Reproduce each line of the following material exactly, omitting the images.

**Material provided:**
+-------+
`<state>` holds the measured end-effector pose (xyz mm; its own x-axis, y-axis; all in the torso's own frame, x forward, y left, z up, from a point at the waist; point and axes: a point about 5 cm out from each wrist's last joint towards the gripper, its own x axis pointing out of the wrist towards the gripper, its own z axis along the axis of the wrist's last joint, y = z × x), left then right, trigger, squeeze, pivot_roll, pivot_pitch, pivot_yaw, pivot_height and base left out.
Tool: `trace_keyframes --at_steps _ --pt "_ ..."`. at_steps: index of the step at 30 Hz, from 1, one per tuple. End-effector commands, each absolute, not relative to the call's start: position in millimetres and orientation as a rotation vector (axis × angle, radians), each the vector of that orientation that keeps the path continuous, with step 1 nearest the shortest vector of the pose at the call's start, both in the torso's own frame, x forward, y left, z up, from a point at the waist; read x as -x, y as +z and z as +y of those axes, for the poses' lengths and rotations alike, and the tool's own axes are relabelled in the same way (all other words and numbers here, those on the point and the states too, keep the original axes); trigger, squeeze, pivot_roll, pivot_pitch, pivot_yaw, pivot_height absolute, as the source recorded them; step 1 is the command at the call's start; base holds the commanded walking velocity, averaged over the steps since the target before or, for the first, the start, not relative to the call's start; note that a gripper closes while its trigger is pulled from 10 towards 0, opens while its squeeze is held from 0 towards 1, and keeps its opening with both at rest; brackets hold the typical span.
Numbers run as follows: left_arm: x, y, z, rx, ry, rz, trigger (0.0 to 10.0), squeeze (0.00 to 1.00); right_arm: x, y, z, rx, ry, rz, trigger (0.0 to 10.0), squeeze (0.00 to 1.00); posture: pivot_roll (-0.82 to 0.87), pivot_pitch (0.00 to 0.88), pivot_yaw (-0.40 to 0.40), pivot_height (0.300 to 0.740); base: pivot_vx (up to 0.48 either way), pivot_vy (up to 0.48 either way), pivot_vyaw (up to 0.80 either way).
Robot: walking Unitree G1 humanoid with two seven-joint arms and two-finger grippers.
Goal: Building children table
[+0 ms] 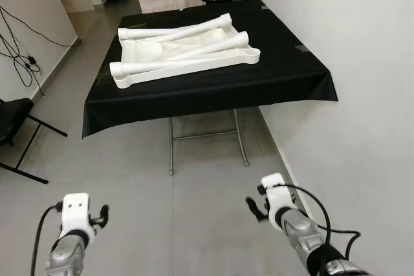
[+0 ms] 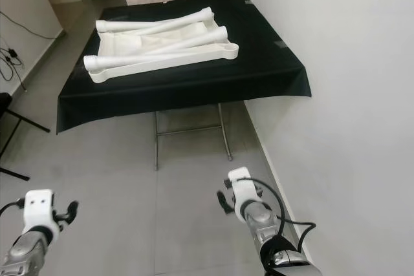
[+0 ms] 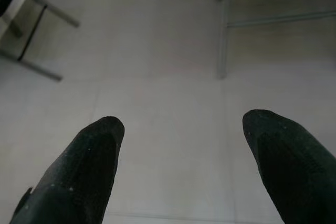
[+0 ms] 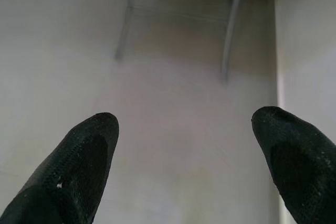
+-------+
**Finished task:**
`<state>` holds the measured end-effector pose (xyz mm; its own x-axis, y-axis; all in the torso's own frame, x forward, y left, z up, from a point at the waist; point and axes: a point about 5 cm out from each wrist's last joint towards the gripper, its own x axis pointing out of the wrist towards the gripper, its own z axis along the axis of the wrist's last joint, y = z × x), left then right, trigger, squeeze, pivot_roll, pivot_pitch, pivot_yaw, pivot_height and base left out.
Tool: `trace_keyframes --at_steps _ --pt "_ ..."`. at_steps: index of the step at 30 Hz, from 1, one per tuple. End-effector commands, each absolute, not relative to the call's start: position in millimetres and orientation as a rotation vector (axis × angle, radians), each the vector of that orientation that keeps the path continuous, with step 1 nearest the shortest vector of the pose at the call's start, both in the torso's own frame, x forward, y left, z up, from a point at the waist; read x as -x, y as +z and z as +y of those axes, for the poses' lengths and rotations alike, and the tool's own axes are relabelled in the same way (all other words and numbers here, those on the point and the states too, keep the original axes); trigger, squeeze, pivot_roll, pivot_pitch, pivot_yaw, pivot_height absolute, as the source recorded them; step 1 is the command at the call's start; base holds the commanded walking velocity, averaged over the steps since the target before or, for the first, the start, not relative to the call's start; note that a gripper closes while its trigger is pulled from 10 towards 0, opens while its squeeze is held from 0 towards 1, and keeps its opening with both at rest; brackets hold the typical span.
Numbers run as follows: left_arm: x, y, z, rx, ry, rz, trigger (0.0 to 10.0), squeeze (0.00 to 1.00); right_arm: x, y, z, rx, ry, rz, trigger (0.0 to 10.0), squeeze (0.00 to 1.00); posture: pivot_roll (-0.82 to 0.87), pivot_pitch (0.00 to 0.88), pivot_yaw (-0.40 to 0.40), pivot_height (0.300 to 0.740); base: pivot_vx (up to 0.48 either way), pivot_vy (up to 0.48 either way), pivot_vyaw (up to 0.80 either way).
Robot: walking Unitree G1 humanoid with two seven-joint arms and two-finger grippers.
Goal: Building children table
[+0 ms] 
[+0 ms] 
[+0 ms] 
[+0 ms] 

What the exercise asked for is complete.